Core: TableMetadata Projection #14502

singhpk234 · 2025-11-04T18:22:35Z

About the change [Updated]

Introduces TableMetadataProjection on top of the TableMetadata.

Use cases:
1/ snapshot summary contains information like total files / total-records etc and when partition summary is enabled it contains partition summary which is a sensitive information incase the table is protected against FGAC specially Row Access Policy, this essentially will help in dropping the snapshot summary by the RESTCatlaog before the table metadata is being sent to the being sent to the client (untrusted) as part of LoadTable response.
2/ Dropping the summary from snapshot obj can reduce the size transfer cost.

Testing

unit tests for w/wo lazy loading and parsing

singhpk234 · 2025-11-05T02:48:46Z

I was talking to @stevenzwu, he suggested a nice alternative here inspired by StructProjection adding it here for broder forum, techinically indeed its a projection

class TableMetadataProjection {

  TableMetadata create(TableMetadata metadata, Function<Snapshot, Snapshot> transformer) {
    new SnapshotTransformer(metadata.())
  }

  private static class SnapshotTransformer extends TableMetadata {
    @Override
    public List<Snapshot> snapshots() {
      List<Snapshot> s = super.snapshot()
      // apply the tranform on s ?
    }
  }

In this approach we will need to make all the members getters, they can be package private for sure ! ~~we additionally would want to serialize the tranformer too if we want to send this back as part of loadTableResponse ?~~

github-actions · 2025-12-26T00:19:01Z

This pull request has been marked as stale due to 30 days of inactivity. It will be closed in 1 week if no further activity occurs. If you think that’s incorrect or this pull request requires a review, please simply write any comment. If closed, you can revive the PR at any time and @mention a reviewer or discuss it on the dev@iceberg.apache.org list. Thank you for your contributions.

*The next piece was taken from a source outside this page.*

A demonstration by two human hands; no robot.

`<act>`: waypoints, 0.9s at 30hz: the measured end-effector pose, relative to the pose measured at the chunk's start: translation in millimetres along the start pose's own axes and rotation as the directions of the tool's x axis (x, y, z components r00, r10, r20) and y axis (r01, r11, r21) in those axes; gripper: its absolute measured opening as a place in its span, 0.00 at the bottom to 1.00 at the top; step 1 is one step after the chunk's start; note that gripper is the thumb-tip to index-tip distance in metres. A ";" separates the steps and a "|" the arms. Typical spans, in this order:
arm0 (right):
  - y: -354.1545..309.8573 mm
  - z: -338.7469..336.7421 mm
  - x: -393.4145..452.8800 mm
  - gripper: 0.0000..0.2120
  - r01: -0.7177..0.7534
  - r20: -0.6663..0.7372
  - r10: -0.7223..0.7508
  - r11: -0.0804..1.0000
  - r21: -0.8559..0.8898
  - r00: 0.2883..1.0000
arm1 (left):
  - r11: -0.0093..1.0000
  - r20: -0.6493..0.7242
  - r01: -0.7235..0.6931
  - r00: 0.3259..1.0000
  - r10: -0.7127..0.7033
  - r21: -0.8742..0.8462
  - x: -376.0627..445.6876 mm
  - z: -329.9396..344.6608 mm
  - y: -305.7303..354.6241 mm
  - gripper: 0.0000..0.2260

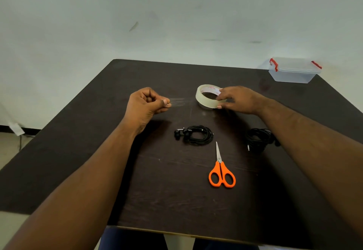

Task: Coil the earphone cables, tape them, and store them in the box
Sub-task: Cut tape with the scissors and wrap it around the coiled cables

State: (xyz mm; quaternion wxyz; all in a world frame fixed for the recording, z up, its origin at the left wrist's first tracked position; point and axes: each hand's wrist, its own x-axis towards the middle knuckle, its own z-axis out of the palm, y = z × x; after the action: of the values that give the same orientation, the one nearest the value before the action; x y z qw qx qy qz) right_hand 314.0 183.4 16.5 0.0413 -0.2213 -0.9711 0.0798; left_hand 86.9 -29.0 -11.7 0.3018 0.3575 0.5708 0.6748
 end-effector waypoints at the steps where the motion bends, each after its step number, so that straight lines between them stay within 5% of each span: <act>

rdblue · 2026-01-16T23:43:48Z

core/src/main/java/org/apache/iceberg/TableMetadata.java

+    this.snapshotsById =
+        this.snapshots != null
+            ? indexAndValidateSnapshots(this.snapshots, lastSequenceNumber)
+            : ImmutableMap.of();


Why does this need to change TableMetadata? I think it can be dangerous if now there are cases where snapshots is null and that doesn't represent the actual table state. If I understand the intent of this PR, it is to have an alternative to TableMetadata that suppresses some information.

Ah, I see that this is because TableMetadataProjection inherits from TableMetadata. I think that pattern would cause problems as I mentioned above because TableMetadataProjection is a perfectly valid TableMetadata.

Is this really needed? If the idea is to transform snapshots when they are returned by accessors, you may not need to change this class at all.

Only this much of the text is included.